• **YOUR TASK**: Look below for the line with "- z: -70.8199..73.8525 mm" and the line with "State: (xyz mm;"; repeat exactly those two lines and all lines between them, but no pictures.

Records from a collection
-- Opening Marker --
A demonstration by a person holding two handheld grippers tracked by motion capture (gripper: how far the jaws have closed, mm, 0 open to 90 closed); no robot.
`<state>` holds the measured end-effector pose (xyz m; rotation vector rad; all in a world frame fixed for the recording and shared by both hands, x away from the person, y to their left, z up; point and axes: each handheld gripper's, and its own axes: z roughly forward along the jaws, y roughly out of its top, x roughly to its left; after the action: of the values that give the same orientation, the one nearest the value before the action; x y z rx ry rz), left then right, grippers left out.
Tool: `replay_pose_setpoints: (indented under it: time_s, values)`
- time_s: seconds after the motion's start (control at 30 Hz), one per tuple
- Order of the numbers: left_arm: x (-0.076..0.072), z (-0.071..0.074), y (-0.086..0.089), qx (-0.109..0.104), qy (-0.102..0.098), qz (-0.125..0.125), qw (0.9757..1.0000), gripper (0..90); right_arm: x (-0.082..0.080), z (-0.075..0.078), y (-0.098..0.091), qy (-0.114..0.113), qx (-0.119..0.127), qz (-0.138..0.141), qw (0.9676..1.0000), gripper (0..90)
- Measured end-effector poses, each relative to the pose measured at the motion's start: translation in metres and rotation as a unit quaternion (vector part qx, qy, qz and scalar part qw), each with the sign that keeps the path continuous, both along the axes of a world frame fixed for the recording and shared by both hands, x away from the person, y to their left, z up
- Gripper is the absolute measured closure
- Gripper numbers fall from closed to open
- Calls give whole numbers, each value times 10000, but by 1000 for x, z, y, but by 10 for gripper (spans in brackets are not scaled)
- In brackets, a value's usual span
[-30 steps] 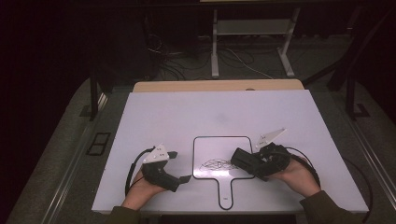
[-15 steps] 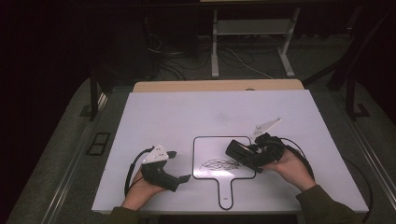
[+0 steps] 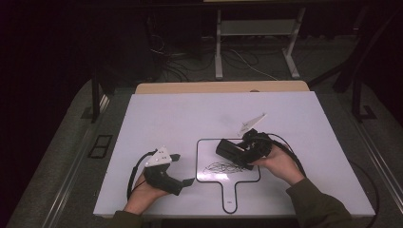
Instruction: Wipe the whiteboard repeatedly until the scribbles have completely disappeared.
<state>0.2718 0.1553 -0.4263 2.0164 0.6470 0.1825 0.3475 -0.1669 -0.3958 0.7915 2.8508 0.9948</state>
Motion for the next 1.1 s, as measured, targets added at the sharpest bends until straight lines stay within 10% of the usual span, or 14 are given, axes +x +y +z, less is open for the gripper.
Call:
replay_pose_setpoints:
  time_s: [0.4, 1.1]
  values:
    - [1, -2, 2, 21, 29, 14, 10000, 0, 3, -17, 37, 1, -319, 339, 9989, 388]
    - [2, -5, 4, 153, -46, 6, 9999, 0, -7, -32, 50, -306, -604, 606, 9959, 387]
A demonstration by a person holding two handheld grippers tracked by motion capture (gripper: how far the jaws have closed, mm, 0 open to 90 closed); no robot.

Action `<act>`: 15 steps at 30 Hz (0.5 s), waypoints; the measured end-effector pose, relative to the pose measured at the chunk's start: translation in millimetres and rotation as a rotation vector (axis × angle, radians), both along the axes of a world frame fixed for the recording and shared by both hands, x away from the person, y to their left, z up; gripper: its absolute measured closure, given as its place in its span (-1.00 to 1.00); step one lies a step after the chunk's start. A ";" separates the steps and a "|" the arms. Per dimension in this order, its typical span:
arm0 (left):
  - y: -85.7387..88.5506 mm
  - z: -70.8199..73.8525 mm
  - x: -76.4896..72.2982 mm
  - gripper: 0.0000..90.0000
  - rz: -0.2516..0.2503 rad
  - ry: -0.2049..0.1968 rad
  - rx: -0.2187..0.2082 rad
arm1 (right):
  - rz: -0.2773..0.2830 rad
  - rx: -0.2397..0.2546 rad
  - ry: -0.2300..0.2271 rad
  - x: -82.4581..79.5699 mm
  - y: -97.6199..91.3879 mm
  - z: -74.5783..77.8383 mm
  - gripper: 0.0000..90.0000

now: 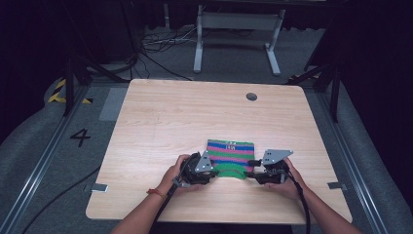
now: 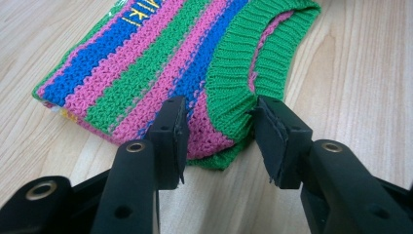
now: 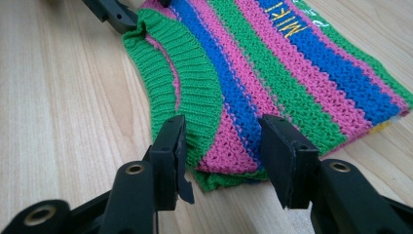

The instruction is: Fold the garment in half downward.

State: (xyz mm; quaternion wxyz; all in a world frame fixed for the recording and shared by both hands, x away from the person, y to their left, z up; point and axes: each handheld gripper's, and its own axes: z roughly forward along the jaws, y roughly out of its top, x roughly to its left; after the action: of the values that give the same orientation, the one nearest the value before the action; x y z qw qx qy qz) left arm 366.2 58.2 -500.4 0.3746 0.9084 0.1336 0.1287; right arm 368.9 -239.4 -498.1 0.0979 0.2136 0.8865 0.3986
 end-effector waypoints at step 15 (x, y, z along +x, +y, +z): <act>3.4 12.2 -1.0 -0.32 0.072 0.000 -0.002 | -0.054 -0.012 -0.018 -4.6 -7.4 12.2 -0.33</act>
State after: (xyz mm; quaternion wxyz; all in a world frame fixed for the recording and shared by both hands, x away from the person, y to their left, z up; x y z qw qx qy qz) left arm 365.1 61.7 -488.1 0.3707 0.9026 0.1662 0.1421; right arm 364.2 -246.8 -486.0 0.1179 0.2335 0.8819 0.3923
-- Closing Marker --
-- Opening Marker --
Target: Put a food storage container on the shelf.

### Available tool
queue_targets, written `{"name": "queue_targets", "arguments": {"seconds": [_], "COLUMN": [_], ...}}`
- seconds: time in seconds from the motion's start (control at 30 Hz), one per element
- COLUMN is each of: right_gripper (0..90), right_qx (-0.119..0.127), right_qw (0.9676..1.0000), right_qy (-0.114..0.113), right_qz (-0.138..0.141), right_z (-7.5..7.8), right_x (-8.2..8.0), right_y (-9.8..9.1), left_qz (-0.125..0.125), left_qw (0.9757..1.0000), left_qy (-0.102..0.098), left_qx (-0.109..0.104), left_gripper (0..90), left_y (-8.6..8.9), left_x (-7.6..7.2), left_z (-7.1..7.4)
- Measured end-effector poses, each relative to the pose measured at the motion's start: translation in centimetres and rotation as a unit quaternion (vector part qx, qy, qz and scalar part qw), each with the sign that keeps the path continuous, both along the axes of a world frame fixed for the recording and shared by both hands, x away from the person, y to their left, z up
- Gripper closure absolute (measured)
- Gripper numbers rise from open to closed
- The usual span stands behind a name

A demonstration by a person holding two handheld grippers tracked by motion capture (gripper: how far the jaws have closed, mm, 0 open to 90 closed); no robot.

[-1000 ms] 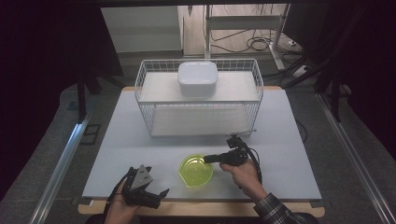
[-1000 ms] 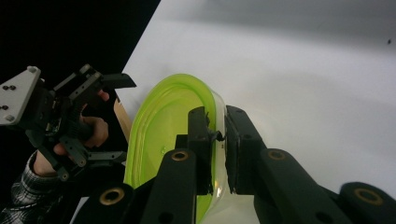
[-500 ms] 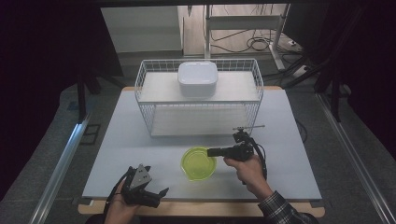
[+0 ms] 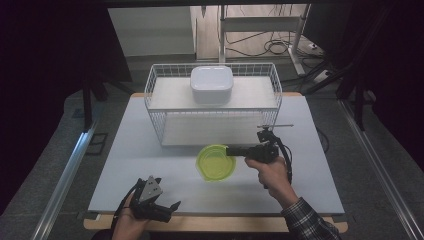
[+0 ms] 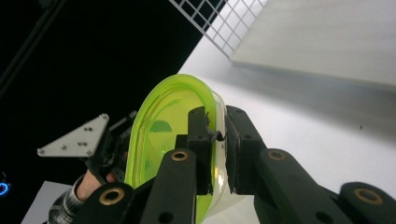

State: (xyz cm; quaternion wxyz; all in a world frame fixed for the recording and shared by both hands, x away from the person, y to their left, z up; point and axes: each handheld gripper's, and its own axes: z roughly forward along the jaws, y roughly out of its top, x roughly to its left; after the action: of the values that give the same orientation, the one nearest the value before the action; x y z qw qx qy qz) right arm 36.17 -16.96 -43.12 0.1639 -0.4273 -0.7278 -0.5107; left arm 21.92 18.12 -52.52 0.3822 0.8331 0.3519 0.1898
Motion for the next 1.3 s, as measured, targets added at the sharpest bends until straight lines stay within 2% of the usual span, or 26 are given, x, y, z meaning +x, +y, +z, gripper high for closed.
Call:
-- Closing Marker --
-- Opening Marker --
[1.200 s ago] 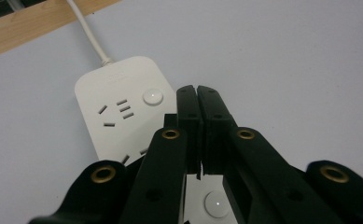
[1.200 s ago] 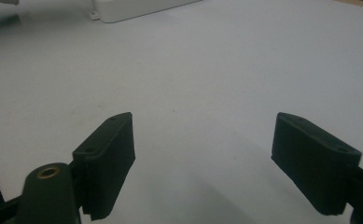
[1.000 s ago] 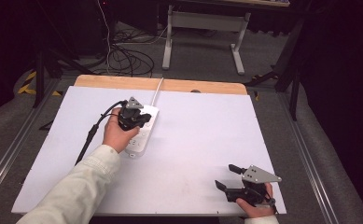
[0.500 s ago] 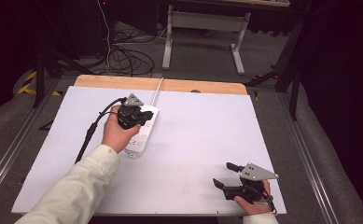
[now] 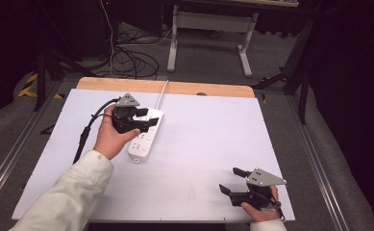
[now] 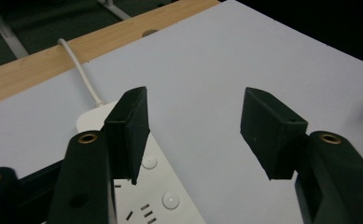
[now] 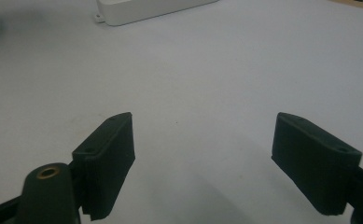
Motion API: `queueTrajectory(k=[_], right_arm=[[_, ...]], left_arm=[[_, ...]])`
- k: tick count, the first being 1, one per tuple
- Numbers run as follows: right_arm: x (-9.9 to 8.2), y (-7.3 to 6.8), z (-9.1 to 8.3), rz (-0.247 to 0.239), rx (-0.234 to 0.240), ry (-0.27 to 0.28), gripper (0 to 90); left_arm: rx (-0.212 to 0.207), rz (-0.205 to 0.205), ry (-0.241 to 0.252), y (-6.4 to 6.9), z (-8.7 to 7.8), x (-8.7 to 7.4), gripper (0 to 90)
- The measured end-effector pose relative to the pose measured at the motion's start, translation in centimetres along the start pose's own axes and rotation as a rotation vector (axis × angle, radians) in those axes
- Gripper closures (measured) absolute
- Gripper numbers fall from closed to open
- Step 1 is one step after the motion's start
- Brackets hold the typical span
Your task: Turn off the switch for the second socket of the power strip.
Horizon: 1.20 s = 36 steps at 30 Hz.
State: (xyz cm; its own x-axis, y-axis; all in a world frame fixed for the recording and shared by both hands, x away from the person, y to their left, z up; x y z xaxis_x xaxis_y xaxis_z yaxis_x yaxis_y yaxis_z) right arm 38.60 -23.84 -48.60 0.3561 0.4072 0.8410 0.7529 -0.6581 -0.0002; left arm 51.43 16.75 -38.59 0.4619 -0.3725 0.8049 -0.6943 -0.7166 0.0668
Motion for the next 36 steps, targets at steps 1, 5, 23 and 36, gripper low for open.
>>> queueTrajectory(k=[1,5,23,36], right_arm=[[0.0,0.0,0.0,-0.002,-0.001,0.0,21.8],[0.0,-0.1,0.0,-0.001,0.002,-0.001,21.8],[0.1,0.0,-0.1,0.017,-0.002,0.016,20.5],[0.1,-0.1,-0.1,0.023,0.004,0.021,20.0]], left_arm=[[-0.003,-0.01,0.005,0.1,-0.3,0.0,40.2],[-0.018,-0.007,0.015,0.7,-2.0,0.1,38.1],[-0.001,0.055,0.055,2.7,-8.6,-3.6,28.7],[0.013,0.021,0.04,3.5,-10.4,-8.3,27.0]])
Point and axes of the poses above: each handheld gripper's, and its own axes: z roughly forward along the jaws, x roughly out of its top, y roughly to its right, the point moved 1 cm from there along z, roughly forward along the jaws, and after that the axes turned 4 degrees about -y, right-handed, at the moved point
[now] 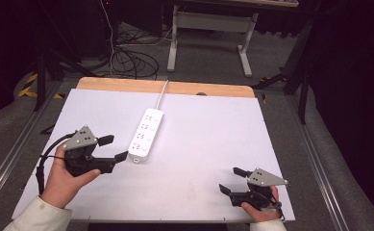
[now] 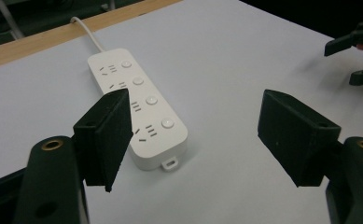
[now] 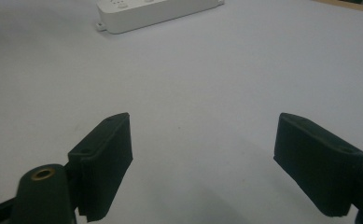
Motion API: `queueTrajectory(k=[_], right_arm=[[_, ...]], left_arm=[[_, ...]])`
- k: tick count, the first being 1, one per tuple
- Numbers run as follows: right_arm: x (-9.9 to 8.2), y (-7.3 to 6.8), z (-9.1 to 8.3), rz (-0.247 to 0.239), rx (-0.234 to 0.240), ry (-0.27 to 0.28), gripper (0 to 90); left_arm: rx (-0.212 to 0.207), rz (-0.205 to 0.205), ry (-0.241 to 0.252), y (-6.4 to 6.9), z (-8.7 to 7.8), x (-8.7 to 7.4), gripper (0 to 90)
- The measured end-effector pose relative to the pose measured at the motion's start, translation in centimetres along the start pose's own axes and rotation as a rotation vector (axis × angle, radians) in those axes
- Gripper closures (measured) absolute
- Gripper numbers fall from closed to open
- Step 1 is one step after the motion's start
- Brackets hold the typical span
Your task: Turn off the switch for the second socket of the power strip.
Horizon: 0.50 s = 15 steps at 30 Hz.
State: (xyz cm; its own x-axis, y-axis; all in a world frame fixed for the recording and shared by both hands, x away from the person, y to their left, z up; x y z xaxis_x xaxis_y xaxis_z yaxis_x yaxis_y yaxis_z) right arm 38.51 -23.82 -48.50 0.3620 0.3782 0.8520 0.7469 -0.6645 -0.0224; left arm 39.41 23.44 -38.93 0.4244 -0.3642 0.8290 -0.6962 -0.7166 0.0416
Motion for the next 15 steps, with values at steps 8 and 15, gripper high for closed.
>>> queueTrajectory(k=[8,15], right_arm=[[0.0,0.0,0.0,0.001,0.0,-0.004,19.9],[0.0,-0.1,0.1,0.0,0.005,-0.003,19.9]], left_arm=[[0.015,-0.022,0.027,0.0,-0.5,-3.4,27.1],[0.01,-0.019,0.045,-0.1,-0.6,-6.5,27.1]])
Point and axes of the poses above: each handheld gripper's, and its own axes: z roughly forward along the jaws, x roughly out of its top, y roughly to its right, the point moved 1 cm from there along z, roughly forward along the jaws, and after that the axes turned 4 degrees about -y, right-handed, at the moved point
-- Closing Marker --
• **OUTPUT**:
  - z: -70.8199..73.8525 mm
  - x: -76.4896..72.2982 mm
  - gripper: 0.0000..90.0000
  - rz: -0.2516..0.2503 rad
  - ry: -0.2049..0.1968 rad
  - rx: -0.2187..0.2082 rad
arm1 (right):
  - rz: -0.2773..0.2830 rad
  - rx: -0.2397..0.2546 rad
  - ry: -0.2300..0.2271 rad
  - x: -82.4581..79.5699 mm
  - y: -97.6199..91.3879 mm
  - z: -74.5783..77.8383 mm
  - gripper: 0.0000..90.0000

now: 
now: 
now: 

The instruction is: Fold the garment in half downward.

State: (xyz mm; quaternion wxyz; all in a world frame fixed for the recording and shared by both hands, x away from the person, y to their left, z up; point and axes: each handheld gripper's, and its own axes: z roughly forward along the jaws, y roughly out of its top, x roughly to its left; after the action: of the values that give the same orientation, the one nearest the value before the action; x y z qw qx qy qz) left arm 366.2 58.2 -500.4 0.3746 0.9084 0.1336 0.1287; right arm 368.9 -239.4 -498.1 0.0979 0.2136 0.8865 0.3986

That completes the answer to this exercise.